[[ DATA EXCERPT open ]]

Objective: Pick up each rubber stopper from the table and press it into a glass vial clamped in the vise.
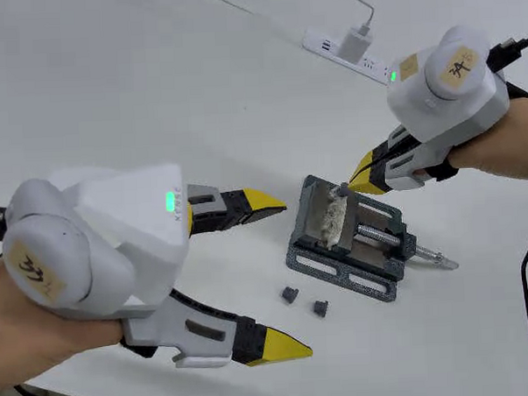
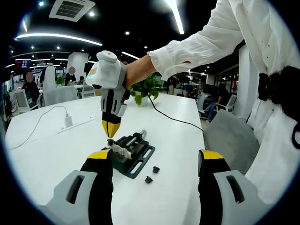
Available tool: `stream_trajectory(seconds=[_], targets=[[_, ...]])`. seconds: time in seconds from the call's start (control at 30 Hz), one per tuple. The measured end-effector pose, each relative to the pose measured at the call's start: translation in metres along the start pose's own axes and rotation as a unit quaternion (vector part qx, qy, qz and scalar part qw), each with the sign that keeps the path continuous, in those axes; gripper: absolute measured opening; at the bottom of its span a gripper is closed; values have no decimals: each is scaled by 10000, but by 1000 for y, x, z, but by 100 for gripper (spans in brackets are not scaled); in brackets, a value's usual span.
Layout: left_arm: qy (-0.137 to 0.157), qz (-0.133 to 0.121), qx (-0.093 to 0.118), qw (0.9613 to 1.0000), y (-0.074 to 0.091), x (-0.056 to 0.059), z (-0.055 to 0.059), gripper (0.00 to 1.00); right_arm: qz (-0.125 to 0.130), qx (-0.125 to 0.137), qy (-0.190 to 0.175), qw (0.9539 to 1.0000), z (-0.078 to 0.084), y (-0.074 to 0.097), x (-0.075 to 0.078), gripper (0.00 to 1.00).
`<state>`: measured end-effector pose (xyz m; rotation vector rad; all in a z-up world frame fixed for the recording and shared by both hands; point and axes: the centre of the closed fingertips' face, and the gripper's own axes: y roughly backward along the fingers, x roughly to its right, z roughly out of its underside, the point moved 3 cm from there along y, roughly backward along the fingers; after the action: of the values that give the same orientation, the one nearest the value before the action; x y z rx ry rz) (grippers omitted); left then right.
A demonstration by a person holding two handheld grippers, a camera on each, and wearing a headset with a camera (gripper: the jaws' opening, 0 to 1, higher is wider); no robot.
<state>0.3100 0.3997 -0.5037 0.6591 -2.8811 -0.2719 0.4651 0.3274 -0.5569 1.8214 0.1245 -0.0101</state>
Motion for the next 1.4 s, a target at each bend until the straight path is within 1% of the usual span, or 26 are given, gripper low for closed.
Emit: stream_trajectory(seconds=[0.47,0.5,0.6,0.73,0.87,0.93,1.03,1.23,1.4], targets=[[25,-7,-6,10000,0,0,2,73,-43,-2,13,10000,0,-3,-8,0],[24,-8,-11,10000,0,0,2,73,-53,-1,-6,10000,0,-4,-6,0],[34,-15,18,10000,0,-1,1,73,-51,-4,18,10000,0,-4,-6,0],[32,-19,34,10000,-1,-1,0,73,-30,-27,37,10000,2,-6,-3,0],[29,-12,48,10000,-2,-1,-1,73,-18,-50,53,10000,0,-6,-4,0],[25,-10,53,10000,-2,-1,-1,73,-17,-46,69,10000,1,-6,-2,0],[28,-16,56,10000,-2,-1,-1,73,-19,-47,62,10000,0,-6,-4,0],[27,-21,77,10000,-3,-1,-2,73,-1,-131,104,9999,-3,-6,-8,0],[16,-10,88,10000,-4,0,-3,72,-5,-114,80,9999,-2,-7,-7,0]])
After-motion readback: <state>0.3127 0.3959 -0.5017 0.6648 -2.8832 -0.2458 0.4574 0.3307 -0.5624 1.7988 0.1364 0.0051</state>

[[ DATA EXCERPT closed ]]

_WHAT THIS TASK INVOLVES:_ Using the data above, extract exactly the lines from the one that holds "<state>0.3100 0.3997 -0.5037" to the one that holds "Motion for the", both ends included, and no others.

_EXERCISE RESULT:_
<state>0.3100 0.3997 -0.5037 0.6591 -2.8811 -0.2719 0.4651 0.3274 -0.5569 1.8214 0.1245 -0.0101</state>
Motion for the next 1.4 s, a target at each bend until the straight path is within 1% of the usual span, or 26 are given, gripper low for closed.

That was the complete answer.